**Supplied data:**

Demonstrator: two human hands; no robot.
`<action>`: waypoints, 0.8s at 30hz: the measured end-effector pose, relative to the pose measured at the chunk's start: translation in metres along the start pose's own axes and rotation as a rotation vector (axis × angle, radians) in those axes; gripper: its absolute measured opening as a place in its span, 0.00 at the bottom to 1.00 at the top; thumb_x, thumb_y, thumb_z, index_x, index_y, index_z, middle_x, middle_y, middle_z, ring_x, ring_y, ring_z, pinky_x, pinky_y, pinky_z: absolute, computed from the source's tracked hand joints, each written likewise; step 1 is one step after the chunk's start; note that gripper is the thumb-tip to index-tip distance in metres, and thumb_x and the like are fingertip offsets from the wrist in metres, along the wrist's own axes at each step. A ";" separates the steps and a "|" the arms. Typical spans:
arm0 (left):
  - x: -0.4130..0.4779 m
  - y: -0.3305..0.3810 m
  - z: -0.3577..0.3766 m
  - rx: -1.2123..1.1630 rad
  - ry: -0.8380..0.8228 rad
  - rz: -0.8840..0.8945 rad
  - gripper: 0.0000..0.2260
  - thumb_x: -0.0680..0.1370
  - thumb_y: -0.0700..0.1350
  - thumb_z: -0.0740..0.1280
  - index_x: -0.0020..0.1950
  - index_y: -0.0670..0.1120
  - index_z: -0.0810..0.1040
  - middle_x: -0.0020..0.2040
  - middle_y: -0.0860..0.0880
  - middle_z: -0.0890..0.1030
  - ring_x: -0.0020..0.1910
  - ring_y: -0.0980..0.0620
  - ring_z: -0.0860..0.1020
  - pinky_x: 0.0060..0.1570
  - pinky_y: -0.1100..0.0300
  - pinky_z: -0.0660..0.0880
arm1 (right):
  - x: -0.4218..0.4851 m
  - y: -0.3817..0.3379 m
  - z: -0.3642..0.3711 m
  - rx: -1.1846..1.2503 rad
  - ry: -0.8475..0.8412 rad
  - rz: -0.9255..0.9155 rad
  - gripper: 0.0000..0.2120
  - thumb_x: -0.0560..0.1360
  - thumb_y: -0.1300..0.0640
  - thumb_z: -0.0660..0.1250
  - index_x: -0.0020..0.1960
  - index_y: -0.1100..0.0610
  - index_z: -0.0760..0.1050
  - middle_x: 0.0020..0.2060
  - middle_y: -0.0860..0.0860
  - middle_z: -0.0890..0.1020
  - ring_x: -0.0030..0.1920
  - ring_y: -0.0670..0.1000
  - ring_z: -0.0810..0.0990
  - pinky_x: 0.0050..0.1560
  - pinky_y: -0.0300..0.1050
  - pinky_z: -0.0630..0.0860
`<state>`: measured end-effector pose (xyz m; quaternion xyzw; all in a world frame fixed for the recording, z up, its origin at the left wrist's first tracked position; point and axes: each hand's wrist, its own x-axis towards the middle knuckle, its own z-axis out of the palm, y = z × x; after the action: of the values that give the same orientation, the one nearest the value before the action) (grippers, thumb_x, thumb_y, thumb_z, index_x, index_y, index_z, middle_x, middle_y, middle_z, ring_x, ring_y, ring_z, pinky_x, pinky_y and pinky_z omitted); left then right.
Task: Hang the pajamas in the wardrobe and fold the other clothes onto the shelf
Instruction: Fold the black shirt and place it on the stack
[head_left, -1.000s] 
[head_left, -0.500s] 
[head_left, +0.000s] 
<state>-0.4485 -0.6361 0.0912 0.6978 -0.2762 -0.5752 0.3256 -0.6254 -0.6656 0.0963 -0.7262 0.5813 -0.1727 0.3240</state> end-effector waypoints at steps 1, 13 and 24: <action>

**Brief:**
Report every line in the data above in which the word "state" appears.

**Solution for this exercise:**
`<state>`: measured end-effector pose (xyz m; quaternion xyzw; all in a world frame fixed for the recording, z up, its origin at the left wrist's first tracked position; point and axes: each hand's wrist, its own x-axis towards the middle knuckle, its own z-axis out of the palm, y = z × x; after the action: of the values that give the same orientation, the one nearest the value before the action) (grippers, thumb_x, thumb_y, thumb_z, index_x, index_y, index_z, middle_x, middle_y, middle_z, ring_x, ring_y, ring_z, pinky_x, pinky_y and pinky_z omitted); left then right.
<state>-0.4485 -0.6361 0.0912 0.6978 -0.2762 -0.5752 0.3256 -0.6254 -0.6656 0.0963 -0.7262 0.5813 -0.1727 0.3240</state> end-effector waypoints at steps 1, 13 and 24: <action>

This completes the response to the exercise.